Exactly reproduce the lines beginning with the line that includes "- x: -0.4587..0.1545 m" and ending with the last line of the data.

START INFORMATION PROVIDED

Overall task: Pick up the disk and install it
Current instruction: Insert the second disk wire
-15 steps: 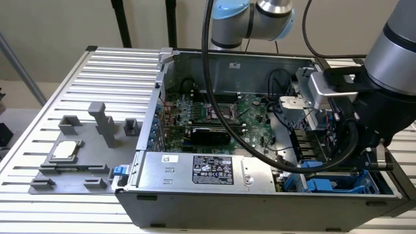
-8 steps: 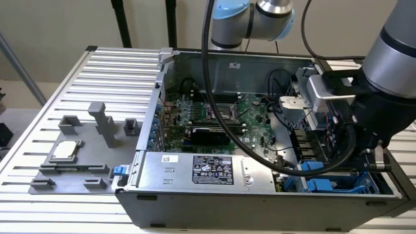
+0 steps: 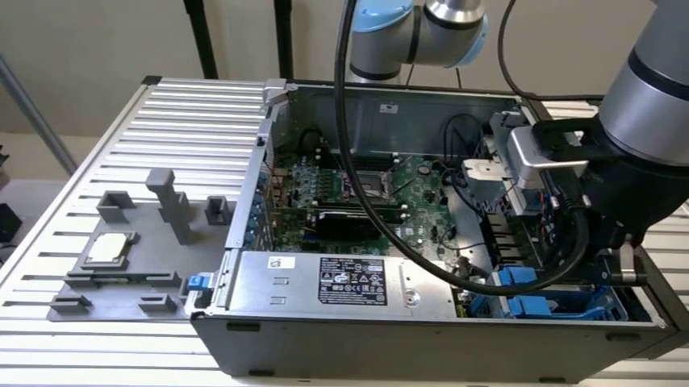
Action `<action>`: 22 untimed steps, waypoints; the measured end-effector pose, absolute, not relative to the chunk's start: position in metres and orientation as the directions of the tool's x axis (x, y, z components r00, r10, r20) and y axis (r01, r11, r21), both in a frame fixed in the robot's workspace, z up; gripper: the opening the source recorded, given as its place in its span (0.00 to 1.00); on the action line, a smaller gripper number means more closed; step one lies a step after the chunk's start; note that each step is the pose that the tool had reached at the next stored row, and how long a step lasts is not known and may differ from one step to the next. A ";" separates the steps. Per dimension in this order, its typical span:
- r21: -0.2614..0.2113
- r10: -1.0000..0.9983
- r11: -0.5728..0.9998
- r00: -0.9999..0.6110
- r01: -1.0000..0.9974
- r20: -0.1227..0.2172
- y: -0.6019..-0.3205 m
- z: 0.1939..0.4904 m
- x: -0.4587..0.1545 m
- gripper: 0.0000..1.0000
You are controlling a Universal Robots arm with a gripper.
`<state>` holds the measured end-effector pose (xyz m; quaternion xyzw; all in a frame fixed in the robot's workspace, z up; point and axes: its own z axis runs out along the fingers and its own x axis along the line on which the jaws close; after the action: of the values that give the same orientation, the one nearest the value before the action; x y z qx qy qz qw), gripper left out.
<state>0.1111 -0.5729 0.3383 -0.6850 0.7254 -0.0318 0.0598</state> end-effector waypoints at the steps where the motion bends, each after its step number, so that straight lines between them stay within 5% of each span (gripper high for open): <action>1: -0.128 -0.998 0.059 -0.053 -0.990 -0.044 -0.573 0.338 0.111 0.00; 8: -0.128 -0.998 0.054 -0.049 -0.990 -0.044 -0.573 0.335 0.111 0.00; 9: -0.128 -0.998 0.054 -0.049 -0.990 -0.044 -0.573 0.335 0.111 1.00; 22: -0.128 -0.998 0.054 -0.049 -0.990 -0.045 -0.573 0.350 0.100 1.00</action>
<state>0.0998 -0.5731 0.3497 -0.6870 0.7235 -0.0311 0.0607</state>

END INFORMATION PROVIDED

## REPLY TO THE EXERCISE
- x: -0.4587..0.1545 m
- gripper: 0.0000..1.0000
You are controlling a Universal Robots arm with a gripper.
`<state>` holds the measured end-effector pose (xyz m; quaternion xyzw; all in a frame fixed in the robot's workspace, z up; point and axes: its own z axis runs out along the fingers and its own x axis along the line on which the jaws close; after the action: of the values that give the same orientation, the one nearest the value before the action; x y z qx qy qz qw), gripper left out.
<state>0.1111 -0.5729 0.3383 -0.6850 0.7254 -0.0318 0.0598</state> end-effector waypoints at the steps where the motion bends, each after its step number, so that straight lines between them stay within 5% of each span (gripper high for open): <action>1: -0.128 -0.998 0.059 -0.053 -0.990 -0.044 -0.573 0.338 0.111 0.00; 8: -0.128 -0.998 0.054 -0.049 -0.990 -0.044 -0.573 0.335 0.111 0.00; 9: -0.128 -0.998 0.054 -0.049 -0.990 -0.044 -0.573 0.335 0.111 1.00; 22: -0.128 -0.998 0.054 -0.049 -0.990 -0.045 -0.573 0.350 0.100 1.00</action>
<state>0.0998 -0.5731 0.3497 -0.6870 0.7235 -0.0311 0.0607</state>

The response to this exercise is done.